WHAT IS EXPECTED
A word-for-word copy of the following listing is needed. Leave out its images.

MATERIAL PROVIDED
□ □ □
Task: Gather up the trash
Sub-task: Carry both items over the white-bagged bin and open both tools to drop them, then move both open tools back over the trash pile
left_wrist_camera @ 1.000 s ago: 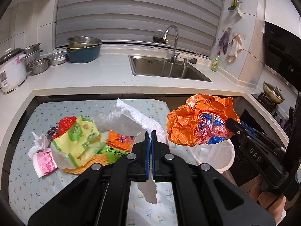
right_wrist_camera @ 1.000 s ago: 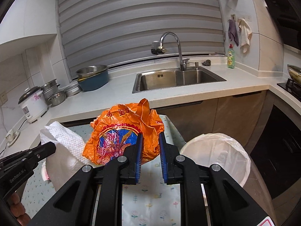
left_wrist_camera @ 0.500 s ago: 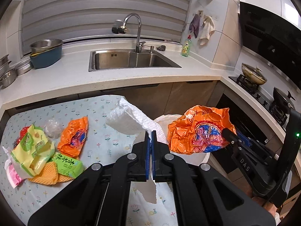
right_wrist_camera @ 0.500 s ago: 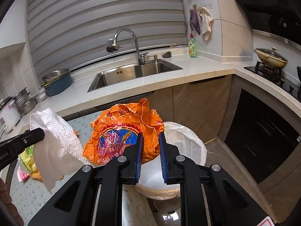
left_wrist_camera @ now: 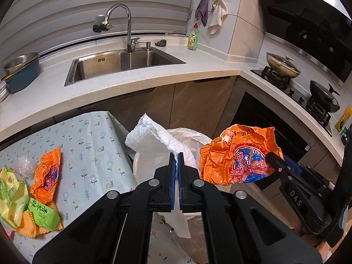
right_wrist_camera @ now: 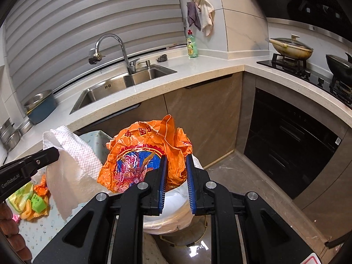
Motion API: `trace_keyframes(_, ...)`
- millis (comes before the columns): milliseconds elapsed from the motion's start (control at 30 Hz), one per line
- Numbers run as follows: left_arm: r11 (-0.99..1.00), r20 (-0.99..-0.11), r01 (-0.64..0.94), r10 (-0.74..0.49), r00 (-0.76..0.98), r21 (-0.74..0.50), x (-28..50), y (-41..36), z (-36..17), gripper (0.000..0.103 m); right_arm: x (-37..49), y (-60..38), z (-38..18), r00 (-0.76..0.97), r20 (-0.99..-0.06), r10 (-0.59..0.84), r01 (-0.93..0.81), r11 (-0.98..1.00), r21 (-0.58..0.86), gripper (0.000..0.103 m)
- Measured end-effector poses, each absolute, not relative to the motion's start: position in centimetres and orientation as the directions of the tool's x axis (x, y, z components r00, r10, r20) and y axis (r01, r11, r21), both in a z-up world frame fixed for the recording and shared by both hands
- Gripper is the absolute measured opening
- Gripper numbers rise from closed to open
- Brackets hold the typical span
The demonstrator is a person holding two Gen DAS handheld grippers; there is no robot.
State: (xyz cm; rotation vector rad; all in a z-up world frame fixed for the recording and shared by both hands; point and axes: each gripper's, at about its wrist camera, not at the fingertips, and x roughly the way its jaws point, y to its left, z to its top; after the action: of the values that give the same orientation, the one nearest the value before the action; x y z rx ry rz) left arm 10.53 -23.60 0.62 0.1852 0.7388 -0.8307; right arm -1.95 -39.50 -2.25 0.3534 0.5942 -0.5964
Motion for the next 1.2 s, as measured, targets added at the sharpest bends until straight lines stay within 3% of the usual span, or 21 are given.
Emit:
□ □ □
TASK SOLUTION
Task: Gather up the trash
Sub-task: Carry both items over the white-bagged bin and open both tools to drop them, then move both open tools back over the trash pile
left_wrist_camera @ 1.000 s ago: 
right_wrist_camera @ 1.000 s ago: 
left_wrist_camera @ 0.500 s ago: 
right_wrist_camera @ 0.500 s ago: 
left_wrist_camera @ now: 
right_wrist_camera @ now: 
Motion API: `trace_keyframes(_, ...)`
- millis (comes before the columns): milliseconds elapsed from the motion's start (control at 30 Hz), one per line
- Numbers run as follows: left_arm: r11 (-0.99..1.00), r20 (-0.99..-0.11), r01 (-0.64..0.94), r10 (-0.74..0.49), r00 (-0.76..0.98), r21 (-0.74..0.50), x (-28..50), y (-41..36), z (-36..17), gripper (0.000..0.103 m); right_arm: x (-37..49), y (-60..38), z (-38..18), r00 (-0.76..0.97), r20 (-0.99..-0.06), r10 (-0.59..0.84), r01 (-0.93..0.81), r11 (-0.98..1.00), r21 (-0.58..0.86), gripper (0.000..0.103 m)
- Measured end-effector poses, each absolute, not relative to the motion's start: position in centimetres and orientation as the directions of the tool's x axis (x, y, z components r00, r10, r20) and y axis (r01, r11, r21), both in a z-up world frame fixed for the recording and shared by both hands
- Gripper is the absolute measured opening
- Gripper numbers rise from closed to open
- Brackets hold the typical span
The demonstrator is a person holding two Gen DAS handheld grippers; there is no robot.
State: (xyz cm; rotation vector rad; all in a z-up world frame fixed for the recording and shared by both hands; point and axes: each gripper's, at about its wrist camera, not at the fingertips, and x roughly the way its jaws point, y to its left, z to its top; after the action: of the values that give the same orientation, the one nearest the value before the action; x y z rx ry rz) left arm 10.53 -23.60 0.62 0.1852 0.7388 -0.8307; right arm -1.95 -39.50 -2.25 0.3534 0.5942 -0.5964
Motion for the next 1.2 s, as measured, targets added at the sharpest bends until straight lines stay within 3% of the usual span, or 21 are given.
Emit:

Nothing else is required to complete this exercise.